Like many Android developers, I recently realized that pushing a “lite” version of my application to the Android Marketplace would improve my application’s visibility.
It’s not as easy as it seems because Android uses your application’s main class’ full path to identify it. Therefore, simply compiling two versions of the same source code with, say, two different certificates – the Adobe approach – does not work.
You need to use different package names, potentially different databases, depending on your preference, etc.
When I was looking for a solution I read this article with great interest.
It relies on Project Libraries and you need to re-organize your code into its own library, then simply invoke it from two different packages.
It’s a bit or work but nothing too horrible using Eclipse’s refactoring abilities.
Unfortunately, what I realized after playing with it for a few hours is that
this method is only available to you if you only care about devices running
Personally, it is an absolute show stopper as I write my applications to be compatible with versions of the Android SDK dating back to version 1.5. Only supporting Froyo, according to Google’s own figures, means that your application is unavailable totwo-thirds of the Android market.

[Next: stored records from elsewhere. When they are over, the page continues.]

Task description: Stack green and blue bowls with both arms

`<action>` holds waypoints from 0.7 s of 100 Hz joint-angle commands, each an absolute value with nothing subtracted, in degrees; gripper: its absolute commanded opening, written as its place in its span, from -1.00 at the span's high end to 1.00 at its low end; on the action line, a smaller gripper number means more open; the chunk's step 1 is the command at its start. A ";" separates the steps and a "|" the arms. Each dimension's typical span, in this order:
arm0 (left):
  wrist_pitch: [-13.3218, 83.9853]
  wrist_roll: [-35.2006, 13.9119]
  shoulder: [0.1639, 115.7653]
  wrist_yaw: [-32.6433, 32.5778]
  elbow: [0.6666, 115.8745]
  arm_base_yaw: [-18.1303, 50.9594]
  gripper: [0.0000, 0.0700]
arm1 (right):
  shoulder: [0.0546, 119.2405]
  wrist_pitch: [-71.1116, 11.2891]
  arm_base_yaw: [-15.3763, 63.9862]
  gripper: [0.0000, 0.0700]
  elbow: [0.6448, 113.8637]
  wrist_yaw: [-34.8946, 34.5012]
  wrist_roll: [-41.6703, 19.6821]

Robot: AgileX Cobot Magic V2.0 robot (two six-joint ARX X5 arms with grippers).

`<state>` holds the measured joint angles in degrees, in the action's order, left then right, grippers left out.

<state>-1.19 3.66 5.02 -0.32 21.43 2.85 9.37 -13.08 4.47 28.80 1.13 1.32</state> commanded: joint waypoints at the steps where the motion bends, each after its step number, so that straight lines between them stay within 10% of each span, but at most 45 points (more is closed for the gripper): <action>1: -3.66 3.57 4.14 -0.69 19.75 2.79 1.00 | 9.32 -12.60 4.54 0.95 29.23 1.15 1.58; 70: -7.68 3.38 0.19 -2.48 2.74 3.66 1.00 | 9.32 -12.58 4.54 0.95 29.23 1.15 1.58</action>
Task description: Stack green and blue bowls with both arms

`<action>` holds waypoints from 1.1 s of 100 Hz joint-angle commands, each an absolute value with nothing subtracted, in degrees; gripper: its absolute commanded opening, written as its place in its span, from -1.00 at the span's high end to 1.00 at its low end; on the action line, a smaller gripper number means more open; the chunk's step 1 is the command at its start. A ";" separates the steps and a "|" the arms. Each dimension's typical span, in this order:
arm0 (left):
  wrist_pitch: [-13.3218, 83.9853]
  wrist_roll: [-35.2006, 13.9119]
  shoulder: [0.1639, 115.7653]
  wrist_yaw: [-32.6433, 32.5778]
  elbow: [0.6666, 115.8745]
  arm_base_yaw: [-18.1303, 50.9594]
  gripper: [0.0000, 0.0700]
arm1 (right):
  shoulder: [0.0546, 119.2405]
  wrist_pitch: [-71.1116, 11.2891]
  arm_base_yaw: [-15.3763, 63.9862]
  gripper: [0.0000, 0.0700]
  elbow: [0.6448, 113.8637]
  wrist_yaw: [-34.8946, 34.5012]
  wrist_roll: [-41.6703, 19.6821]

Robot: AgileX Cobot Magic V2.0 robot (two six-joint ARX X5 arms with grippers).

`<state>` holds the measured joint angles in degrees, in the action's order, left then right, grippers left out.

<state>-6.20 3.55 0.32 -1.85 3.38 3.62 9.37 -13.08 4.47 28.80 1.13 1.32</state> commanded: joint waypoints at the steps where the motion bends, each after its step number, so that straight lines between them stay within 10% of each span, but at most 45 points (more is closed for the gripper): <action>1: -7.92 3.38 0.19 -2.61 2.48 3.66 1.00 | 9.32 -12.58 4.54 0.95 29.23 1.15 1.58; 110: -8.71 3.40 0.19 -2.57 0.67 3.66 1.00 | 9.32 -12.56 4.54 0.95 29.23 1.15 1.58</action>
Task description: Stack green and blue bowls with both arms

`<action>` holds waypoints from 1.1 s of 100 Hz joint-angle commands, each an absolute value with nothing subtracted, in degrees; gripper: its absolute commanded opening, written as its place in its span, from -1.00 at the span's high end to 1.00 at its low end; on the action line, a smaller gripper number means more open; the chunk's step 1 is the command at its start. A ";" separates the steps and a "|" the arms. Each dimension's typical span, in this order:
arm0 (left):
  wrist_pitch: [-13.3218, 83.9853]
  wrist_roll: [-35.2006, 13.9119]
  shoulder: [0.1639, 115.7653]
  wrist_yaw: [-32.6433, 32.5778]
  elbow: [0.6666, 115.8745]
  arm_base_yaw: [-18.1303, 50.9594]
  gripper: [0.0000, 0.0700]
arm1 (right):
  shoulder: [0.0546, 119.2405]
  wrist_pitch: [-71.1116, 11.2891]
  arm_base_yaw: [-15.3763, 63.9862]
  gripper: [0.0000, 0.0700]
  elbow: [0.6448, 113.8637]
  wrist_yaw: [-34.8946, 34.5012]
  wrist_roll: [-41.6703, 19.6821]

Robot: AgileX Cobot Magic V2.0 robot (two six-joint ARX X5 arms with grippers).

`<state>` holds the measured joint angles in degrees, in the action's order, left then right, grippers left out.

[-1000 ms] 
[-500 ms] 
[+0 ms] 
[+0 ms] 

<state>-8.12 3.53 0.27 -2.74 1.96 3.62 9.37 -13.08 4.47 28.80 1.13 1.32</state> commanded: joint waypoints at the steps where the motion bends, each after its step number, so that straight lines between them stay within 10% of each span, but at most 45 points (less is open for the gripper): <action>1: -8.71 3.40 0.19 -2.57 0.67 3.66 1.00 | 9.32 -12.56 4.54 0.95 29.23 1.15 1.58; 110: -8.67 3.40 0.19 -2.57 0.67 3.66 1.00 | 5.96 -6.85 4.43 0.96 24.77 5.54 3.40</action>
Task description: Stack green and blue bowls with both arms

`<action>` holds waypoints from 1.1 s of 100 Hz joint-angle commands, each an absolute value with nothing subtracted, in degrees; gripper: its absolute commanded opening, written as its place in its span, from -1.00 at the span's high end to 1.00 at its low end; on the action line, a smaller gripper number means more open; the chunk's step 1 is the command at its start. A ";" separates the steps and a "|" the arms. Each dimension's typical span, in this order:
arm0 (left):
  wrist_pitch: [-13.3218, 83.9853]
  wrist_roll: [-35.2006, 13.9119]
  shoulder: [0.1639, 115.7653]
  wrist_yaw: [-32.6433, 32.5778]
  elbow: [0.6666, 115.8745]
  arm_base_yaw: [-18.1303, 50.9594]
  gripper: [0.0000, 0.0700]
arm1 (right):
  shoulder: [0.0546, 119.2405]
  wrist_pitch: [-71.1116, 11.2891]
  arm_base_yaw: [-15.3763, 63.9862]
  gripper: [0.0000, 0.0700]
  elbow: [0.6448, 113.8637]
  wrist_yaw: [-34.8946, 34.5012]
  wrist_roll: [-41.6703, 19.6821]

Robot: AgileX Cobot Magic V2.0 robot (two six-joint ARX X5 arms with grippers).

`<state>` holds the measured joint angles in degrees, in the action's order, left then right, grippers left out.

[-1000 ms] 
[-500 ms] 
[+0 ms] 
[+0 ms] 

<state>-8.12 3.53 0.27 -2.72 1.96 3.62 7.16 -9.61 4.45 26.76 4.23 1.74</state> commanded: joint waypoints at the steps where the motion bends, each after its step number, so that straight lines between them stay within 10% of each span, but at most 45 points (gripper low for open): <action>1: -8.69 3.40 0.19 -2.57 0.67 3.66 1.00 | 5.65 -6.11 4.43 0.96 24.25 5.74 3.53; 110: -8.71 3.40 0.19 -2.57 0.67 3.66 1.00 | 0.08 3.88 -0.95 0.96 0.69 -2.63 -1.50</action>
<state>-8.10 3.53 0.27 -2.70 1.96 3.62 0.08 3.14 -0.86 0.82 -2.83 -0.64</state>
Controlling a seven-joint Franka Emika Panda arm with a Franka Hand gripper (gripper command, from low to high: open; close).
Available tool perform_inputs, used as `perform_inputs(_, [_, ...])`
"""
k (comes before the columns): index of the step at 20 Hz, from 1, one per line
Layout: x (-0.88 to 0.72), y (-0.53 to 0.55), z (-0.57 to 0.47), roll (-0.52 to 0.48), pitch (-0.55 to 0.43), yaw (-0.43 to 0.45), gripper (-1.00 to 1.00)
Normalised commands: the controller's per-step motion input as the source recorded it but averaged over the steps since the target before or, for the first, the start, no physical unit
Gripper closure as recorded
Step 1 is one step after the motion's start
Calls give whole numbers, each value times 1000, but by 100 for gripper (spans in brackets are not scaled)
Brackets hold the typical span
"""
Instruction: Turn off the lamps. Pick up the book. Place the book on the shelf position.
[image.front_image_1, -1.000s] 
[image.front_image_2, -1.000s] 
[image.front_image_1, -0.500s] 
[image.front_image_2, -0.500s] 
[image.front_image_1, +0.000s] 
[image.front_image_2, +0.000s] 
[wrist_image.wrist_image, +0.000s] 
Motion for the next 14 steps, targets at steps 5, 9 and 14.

My approach, then, was to write a small script that will create a copy of my
original application and modify what needs to be modified to turn this copy
into a light version.
I never modify the light version directly; instead I added a test to the original application that will be used at runtime to decide which application type we are running. Here it is, ready for consumption:
this.lite = context.getPackageName().toLowerCase().contains("myliteapp");
Obviously you will want to replace “myliteapp” with your own package name.